Gabriel Fernandez, vítima de um brutal assassinato / Crédito: Divulgação 

 

Segundo a professora, Gabriel chegou a perguntar se era normal mães baterem em filhos, e se durante as agressões era normal sangrar. Preocupada, Garcia denunciou o caso para as autoridades e detalhou tudo o que a criança havia lhe contado. A partir disso, o caso passou a ser acompanhado pela assistente social Stefanie Rodriguez, que frequentemente visitava e telefonava para o garoto, mas nenhuma outra medida foi tomada.

Mesmo após a denúncia, Gabriel continuou sendo violentado. De acordo com colegas e a professora, constantemente a criança aparecia com o couro cabeludo machucado, lábios inchados, feridas no rosto e perfurações no corpo ocasionadas por tiros de pistola de ar comprimido.
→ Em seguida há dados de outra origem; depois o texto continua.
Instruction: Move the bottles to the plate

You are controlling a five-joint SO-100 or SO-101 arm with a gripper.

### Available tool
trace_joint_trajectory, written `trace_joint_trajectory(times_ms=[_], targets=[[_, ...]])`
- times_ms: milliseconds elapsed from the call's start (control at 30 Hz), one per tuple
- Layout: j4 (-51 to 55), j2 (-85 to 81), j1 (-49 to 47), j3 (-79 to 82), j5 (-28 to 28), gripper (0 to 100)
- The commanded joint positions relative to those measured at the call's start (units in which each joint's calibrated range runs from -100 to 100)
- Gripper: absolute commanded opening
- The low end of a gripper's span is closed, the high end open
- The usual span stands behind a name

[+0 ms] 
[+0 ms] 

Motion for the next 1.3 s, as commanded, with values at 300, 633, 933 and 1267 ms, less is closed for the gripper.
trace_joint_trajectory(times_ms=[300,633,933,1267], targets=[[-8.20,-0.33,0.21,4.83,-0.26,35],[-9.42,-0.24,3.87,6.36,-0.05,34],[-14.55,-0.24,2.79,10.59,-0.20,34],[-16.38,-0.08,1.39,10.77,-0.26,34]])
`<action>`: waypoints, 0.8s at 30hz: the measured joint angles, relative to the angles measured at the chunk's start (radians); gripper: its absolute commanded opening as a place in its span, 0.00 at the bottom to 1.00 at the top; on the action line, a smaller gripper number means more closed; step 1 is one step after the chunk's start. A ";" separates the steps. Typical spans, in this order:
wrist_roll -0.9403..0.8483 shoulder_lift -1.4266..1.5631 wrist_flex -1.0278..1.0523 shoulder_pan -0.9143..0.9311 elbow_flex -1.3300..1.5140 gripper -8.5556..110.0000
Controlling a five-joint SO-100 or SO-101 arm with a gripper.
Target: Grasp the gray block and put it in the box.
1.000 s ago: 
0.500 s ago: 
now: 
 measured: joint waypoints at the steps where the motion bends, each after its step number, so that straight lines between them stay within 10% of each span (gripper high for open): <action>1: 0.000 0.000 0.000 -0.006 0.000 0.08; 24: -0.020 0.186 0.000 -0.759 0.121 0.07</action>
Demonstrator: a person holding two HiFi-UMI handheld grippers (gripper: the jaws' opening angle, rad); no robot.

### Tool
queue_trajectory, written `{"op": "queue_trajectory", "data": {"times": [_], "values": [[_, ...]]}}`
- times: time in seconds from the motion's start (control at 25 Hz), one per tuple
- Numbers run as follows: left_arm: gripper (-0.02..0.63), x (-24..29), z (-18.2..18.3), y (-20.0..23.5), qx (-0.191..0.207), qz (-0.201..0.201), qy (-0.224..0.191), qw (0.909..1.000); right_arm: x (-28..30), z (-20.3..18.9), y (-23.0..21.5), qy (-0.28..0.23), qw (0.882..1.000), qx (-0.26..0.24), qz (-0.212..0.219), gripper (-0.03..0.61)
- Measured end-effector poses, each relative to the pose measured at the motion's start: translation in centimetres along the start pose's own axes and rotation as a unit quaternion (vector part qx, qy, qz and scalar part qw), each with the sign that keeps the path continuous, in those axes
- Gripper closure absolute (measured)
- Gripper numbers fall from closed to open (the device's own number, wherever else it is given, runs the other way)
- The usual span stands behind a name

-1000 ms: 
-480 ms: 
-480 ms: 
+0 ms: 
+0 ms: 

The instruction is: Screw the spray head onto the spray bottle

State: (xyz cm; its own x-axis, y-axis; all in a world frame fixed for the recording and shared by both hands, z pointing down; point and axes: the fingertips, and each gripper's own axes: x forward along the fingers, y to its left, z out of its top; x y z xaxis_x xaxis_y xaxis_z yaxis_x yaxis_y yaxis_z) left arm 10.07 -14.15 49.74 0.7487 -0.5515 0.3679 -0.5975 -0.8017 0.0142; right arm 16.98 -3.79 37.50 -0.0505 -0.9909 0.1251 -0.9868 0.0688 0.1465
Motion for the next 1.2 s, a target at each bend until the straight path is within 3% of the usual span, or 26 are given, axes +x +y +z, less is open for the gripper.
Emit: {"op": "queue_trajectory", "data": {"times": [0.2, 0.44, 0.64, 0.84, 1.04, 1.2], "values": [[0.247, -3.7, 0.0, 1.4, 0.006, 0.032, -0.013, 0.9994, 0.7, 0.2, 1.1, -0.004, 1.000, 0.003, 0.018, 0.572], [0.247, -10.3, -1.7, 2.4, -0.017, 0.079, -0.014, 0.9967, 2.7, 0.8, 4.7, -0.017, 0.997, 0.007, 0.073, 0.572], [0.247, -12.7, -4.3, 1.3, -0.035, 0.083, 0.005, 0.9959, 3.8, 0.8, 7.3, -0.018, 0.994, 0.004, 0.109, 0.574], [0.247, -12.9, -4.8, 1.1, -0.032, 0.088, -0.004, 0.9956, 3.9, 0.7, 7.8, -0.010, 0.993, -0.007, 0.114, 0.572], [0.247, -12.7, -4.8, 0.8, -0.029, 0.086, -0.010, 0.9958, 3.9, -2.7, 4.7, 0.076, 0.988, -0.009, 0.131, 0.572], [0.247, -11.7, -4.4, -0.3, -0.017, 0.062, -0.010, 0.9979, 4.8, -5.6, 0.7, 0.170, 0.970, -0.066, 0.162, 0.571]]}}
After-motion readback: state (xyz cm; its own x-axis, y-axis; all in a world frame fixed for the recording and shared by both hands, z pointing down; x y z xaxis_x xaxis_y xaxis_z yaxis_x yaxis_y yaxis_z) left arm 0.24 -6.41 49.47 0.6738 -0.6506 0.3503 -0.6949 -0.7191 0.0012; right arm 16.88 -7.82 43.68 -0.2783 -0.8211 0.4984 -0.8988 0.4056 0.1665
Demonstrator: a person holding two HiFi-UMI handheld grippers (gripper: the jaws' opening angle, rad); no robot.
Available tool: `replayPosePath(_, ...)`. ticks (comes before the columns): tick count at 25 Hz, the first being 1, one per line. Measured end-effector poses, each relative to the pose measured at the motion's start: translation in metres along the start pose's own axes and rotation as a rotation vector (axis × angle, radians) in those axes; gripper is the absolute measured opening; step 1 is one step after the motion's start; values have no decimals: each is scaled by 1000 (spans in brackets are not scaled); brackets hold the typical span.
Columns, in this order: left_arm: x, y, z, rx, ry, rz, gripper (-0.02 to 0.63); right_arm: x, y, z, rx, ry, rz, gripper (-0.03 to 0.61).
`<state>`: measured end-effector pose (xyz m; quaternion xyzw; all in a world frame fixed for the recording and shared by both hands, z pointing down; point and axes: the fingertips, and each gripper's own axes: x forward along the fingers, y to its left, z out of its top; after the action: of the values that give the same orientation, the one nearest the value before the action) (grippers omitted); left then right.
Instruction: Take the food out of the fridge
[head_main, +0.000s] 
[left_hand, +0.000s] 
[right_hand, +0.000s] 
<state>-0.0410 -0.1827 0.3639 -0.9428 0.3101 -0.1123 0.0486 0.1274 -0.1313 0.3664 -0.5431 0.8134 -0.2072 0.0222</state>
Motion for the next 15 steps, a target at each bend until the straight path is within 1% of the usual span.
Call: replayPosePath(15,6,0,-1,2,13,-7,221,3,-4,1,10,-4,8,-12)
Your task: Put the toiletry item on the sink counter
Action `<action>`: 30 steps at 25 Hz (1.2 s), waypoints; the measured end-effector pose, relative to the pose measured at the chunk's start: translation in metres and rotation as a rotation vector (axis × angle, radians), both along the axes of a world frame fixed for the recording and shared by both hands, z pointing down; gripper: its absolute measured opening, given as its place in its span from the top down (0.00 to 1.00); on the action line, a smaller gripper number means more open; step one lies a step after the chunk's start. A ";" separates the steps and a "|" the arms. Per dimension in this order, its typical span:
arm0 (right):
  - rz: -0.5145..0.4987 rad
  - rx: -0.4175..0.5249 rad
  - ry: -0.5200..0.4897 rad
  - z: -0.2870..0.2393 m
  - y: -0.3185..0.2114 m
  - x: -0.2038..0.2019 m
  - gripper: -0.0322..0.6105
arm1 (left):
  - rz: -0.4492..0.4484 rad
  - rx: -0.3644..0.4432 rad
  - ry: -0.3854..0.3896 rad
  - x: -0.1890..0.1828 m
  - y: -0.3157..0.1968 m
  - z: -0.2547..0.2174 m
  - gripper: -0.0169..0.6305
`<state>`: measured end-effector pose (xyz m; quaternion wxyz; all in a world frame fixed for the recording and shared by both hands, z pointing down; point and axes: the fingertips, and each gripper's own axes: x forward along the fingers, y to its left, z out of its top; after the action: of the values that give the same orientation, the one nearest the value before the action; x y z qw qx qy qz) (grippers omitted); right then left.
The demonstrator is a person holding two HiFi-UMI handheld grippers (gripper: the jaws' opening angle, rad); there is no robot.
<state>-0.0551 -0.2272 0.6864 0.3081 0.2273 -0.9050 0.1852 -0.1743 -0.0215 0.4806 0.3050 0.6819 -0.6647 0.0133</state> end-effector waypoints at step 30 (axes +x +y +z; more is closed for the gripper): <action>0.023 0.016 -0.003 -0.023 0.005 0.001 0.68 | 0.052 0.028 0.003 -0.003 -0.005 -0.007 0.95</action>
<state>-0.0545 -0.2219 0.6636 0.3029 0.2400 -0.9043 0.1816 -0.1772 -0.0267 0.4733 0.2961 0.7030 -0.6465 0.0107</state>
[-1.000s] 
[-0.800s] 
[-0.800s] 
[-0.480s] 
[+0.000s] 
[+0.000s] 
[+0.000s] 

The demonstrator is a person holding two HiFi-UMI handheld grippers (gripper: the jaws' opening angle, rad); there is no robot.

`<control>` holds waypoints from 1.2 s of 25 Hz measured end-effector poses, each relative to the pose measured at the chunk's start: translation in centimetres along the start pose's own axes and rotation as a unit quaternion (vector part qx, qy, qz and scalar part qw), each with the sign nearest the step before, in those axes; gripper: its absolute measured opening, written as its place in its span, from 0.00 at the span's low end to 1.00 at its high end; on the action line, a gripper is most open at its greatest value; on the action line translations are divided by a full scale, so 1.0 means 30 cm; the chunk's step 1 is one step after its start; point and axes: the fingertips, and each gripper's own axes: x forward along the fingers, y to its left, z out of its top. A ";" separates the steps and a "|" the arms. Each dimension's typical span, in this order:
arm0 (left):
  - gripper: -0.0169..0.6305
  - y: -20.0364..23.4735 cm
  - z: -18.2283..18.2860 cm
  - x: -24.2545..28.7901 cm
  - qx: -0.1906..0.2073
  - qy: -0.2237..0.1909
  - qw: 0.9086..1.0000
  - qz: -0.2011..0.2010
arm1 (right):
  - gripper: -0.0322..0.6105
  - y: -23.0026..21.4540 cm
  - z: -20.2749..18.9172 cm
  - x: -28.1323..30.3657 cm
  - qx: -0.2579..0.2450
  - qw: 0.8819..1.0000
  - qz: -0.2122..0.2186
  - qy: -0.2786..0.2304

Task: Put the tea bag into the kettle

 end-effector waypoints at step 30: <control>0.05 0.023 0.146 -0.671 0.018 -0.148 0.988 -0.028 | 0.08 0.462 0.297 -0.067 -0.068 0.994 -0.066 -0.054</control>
Mais uma vez Garcia foi até as autoridades, e desta vez teve ajuda de familiares do garoto, que também estavam preocupados. Poucos dias antes do crime, policiais chegaram a visitar o local, mas nada fizeram. Tal negligência resultou em sua morte, aos 8 anos de idade.

No dia 22 de maio de 2013, Pearl Fernandez ligou para as autoridades afirmando que a criança não estava respirando. Ao chegar no local, a perícia identificou contusões na cabeça, costelas quebradas e partes da pele queimada, devido às cinzas de cigarro. A maior surpresa, no entanto, veio com a autópsia que constatou fezes de gato no estômago do garoto. 

De acordo com os irmãos da vítima, ele era obrigado a comer excrementos dos animais caso não cumprisse com suas tarefas. Os jovens disseram, ainda, que por diversas vezes Gabriel foi trancado em um móvel do seu quarto, onde não podia se alimentar ou ir ao banheiro. 

Ezequiel e Virgínia afirmaram que o irmão era constantemente espancado pelo padrasto, que utilizava palavras pejorativas e homofóbicas contra o garoto por suspeitar que ele fosse homossexual. O irmão mais velho revelou à polícia, também, que foi obrigado a bater no menino, pois segundo Isauro, Gabriel seria gay e isso justificaria a agressão.  

Durante o depoimento, Pearl e Isauro declararam que gostavam de espancar a criança por acharem que ela fosse gay. Mesmo após as afirmações que desejavam a morte de Gabriel, o advogado de defesa disse ao júri que os assassinos não tiveram a intenção de matar. 

No entanto, a Justiça condenou Isauro Aguirre à morte e, atualmente, o réu aguarda no corredor da morte. Já Pearl Fernandez se declarou culpada para evitar a cadeira elétrica e, com isso, isso foi sentenciada a prisão perpétua.

Cartaz da série documental The Trials of Gabriel Fernandez / Crédito: Divulgação / Netflix

 

Além do casal, as assistentes sociais Stefanie Rodriguez e Patricia Clement e os supervisores Gregory Merritt e Kevin Bom foram acusados pelo crime, por abuso infantil e falsificação de registros públicos em 2017, mas pouco tempo depois foram absolvidos das acusações criminais. 

Recentemente, a plataforma de streaming Netflix lançou a série documental The Trials of Gabriel Fernandez, em que conta em detalhes a trajetória da vida de Gabriel Fernandez e explica como a homofobia de seus pais levou a sua morte.